How does it swell your ego? What does it do to your feeling of how powerful you feel and how do you wield that? But also, it can be fickle, one you can be king of the world, and the next day people are trashing you.”
Bartlett is at a stage as an actor now where he has clout and flexibility as an actor, without having to deal with the uncomfortable glare of superstardom. He’s from Australia, was born in Sydney, raised in Perth, and had no interest in becoming an actor until he started getting his teeth knocked out.
He explains: “My brother accidentally knocked my baby teeth out with a hammer when I was a kid. He was trying to kill a spider on a rock, and I was standing behind him and he knocked my teeth out.
Then a few weeks later I was spinning around in our basement, spinning around in a blanket to music, and I knocked out another two teeth on the concrete floor.
So for a couple of years, I couldn't say S and when my adult teeth grew in, my mum sent me to a speech therapist, to learn to say S. The speech therapist was this extraordinary woman who I loved, who had me doing monologues and poems. I worked with her for years, doing speech and drama kind, and I just loved it.
I guess I have to give thanks to my brother and a certain hammer.”

Fast forward quite a few years, and we had Bartlett arrive as the manager of The White Lotus motel in Maui for the role that won him an Emmy and would send his career into orbit. As Armond he was hilarious, a Basil Fawlty for the modern era, by turns charming and utterly outrageous. It marked Bartlett out as a gifted comic, a loveable screen presence and an actor who could really go out there.

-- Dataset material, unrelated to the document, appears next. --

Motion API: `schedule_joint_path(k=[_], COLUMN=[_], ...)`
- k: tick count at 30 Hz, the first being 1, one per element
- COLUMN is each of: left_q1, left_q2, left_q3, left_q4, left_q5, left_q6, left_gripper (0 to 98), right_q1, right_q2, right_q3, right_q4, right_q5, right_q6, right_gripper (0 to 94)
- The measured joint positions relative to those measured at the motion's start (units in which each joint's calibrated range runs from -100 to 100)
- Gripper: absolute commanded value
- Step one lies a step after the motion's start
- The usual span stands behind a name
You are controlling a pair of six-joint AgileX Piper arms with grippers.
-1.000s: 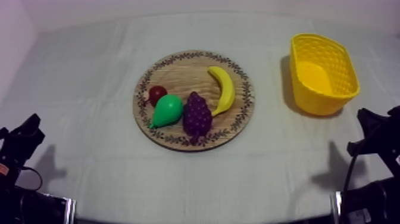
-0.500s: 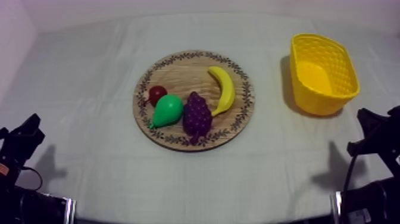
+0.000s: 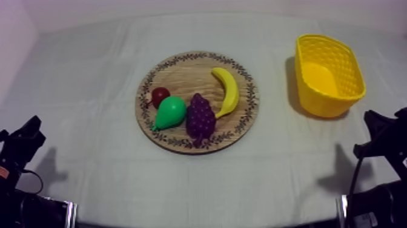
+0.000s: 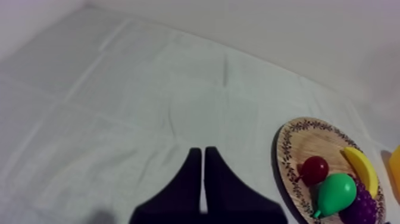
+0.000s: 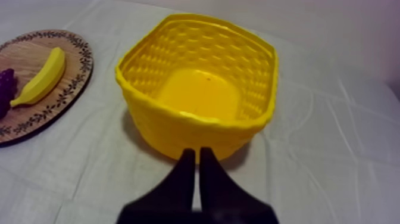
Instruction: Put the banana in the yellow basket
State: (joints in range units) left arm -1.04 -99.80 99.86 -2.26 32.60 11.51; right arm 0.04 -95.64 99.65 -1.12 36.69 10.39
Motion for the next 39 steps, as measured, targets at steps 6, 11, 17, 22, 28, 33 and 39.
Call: schedule_joint_path(k=[6, 11, 17, 22, 28, 33, 39], left_q1=[0.0, 0.0, 0.0, 0.0, 0.0, 0.0, 0.0], left_q2=[0.0, 0.0, 0.0, 0.0, 0.0, 0.0, 0.0], left_q3=[0.0, 0.0, 0.0, 0.0, 0.0, 0.0, 0.0], left_q4=[0.0, 0.0, 0.0, 0.0, 0.0, 0.0, 0.0], left_q5=[0.0, 0.0, 0.0, 0.0, 0.0, 0.0, 0.0], left_q6=[0.0, 0.0, 0.0, 0.0, 0.0, 0.0, 0.0], left_gripper=[0.1, 0.1, 0.1, 0.1, 0.1, 0.1, 0.1], right_q1=[3.91, 5.34, 2.36, -2.87, -11.46, -19.72, -28.14], right_q2=[4.46, 16.61, 35.76, 51.21, 67.59, 79.14, 88.82], right_q3=[-2.05, -13.16, -38.32, -61.39, -85.84, -99.85, -106.63], right_q4=[-3.1, -3.81, 0.61, 6.45, 13.06, 17.42, 18.11], right_q5=[-0.18, 3.99, 16.09, 25.41, 35.41, 42.68, 46.42], right_q6=[1.11, 1.39, -4.68, -12.76, -22.1, -28.29, -32.42], right_gripper=[4.2, 4.8, 5.1, 5.1, 5.1, 5.1, 5.1])
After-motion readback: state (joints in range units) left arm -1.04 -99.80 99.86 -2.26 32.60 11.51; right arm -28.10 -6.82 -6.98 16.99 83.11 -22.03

He's watching the new season of White Lotus and is enjoying life as a fan now: “Mike White is a genius, and I love the concept of the show, and the way that he sees the world. How he observes human nature and the way that he puts it into characters is thrilling. And having been in the show, I have a love affair with it anyway.
It was such a great experience for me that changed things in such a big way in my life.”

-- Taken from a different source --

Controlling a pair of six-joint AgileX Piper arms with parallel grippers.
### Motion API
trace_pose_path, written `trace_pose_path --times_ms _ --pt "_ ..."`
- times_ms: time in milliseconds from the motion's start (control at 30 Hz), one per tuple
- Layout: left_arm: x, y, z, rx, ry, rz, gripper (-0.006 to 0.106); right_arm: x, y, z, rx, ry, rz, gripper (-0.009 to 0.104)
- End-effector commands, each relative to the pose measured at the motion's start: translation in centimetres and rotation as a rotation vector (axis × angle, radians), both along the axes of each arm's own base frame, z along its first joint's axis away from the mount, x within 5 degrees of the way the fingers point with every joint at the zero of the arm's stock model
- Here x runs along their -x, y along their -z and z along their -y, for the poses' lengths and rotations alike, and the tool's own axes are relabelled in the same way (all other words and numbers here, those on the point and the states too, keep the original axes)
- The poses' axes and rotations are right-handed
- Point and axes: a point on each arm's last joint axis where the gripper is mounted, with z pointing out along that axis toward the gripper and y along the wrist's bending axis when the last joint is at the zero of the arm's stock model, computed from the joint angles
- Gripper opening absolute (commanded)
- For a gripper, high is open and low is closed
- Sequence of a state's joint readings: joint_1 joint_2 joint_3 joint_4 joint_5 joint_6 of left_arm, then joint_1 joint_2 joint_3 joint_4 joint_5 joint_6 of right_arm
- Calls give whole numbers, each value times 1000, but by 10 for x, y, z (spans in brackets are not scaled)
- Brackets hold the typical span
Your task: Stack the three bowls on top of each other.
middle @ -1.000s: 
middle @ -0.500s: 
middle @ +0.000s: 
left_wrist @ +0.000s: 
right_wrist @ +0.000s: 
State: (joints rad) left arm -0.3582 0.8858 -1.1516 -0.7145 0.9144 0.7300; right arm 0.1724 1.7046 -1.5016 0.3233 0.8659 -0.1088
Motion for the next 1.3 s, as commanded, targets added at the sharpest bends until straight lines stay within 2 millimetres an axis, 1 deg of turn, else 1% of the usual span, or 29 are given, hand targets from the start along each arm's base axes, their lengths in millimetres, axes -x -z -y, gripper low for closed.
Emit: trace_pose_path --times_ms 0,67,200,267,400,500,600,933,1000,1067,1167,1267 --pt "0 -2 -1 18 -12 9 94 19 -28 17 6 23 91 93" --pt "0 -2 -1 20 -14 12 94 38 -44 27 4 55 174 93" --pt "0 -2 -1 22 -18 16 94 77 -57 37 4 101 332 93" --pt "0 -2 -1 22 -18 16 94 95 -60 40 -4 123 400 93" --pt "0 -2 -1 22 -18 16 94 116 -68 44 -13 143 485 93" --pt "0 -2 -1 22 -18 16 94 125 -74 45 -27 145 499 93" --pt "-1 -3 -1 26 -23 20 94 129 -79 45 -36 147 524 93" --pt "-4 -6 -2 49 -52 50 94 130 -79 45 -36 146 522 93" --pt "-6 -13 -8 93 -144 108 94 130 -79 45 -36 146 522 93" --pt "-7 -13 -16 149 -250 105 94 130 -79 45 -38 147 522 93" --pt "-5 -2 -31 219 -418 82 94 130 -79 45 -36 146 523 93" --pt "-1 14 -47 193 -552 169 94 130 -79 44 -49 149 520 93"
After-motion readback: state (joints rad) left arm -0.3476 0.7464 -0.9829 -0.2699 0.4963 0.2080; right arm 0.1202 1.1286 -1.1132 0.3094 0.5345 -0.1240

Did it noticeably change hit immediately then?
Yeah, it did shift things pretty quickly. It was an unexpected and significant shift, where suddenly I had choices and interest in me. I'd never had that experience before. Part of it is overwhelming and another part is super exciting and wonderful. Suddenly attention swings towards you and it's an amazing thing.

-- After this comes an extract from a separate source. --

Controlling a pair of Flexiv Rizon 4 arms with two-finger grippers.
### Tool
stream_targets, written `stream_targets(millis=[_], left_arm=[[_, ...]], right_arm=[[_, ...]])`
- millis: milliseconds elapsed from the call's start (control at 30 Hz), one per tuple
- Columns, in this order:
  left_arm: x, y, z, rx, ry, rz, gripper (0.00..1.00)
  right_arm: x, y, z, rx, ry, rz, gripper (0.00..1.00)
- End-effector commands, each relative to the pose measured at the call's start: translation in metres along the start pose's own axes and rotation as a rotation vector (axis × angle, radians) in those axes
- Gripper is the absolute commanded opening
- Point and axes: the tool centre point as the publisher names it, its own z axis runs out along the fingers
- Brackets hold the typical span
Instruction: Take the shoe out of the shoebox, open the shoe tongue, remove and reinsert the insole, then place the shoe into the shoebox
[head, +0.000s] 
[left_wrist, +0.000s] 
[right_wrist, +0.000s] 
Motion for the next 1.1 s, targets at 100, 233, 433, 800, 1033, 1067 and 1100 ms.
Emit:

Recently season 3 star Aimee Lou Wood said that, after season 1 was filmed during Covid, Mike White still films the show as if they were in isolation from the rest of the world, where all the cast and crew move into the resort and there’s no contact with the outside world.
“I didn't know that,” says Bartlett, “For us it was so unique, it was a global pandemic and we were all whisked away at the very beginning of that, within the first few months. We were taken to Hawaii to this five-star resort that wasn't operating, it was just us in there for most of the time.
It was like a secret summer camp, we couldn’t believe we've been led out of lockdown to come to Hawaii, stay in this place, and do this incredibly insane, fun script. We were so full of joy and excitement, to be on a beach and doing this thing. We were staying in rooms in the hotel next to each other, have dinner together, a lot of the days we'd all go down to the beach at sunset and swim together. We bonded very strongly, as you do when you're in an intense creative thing together but also just because of what was going on in the world.
And there was no expectation on the show, and we had no idea what it was going to do. They were brilliant scripts but we thought it might be a small, nice thing.”
That was not the case with The White Lotus and not the case with Murray Bartlett, who is now an in-demand star with a serious cult following. Not unlike Moretti in Opus in fact. Although next up for him are not human sacrifices, but a new Robin Hood film which he’s currently filming in England. “It’ called The Death of Robin Hood and it’s a dark retelling of his life. We’re out in the countryside a lot. It’s beautiful.”
And he lights up again, with that post-hammer smile.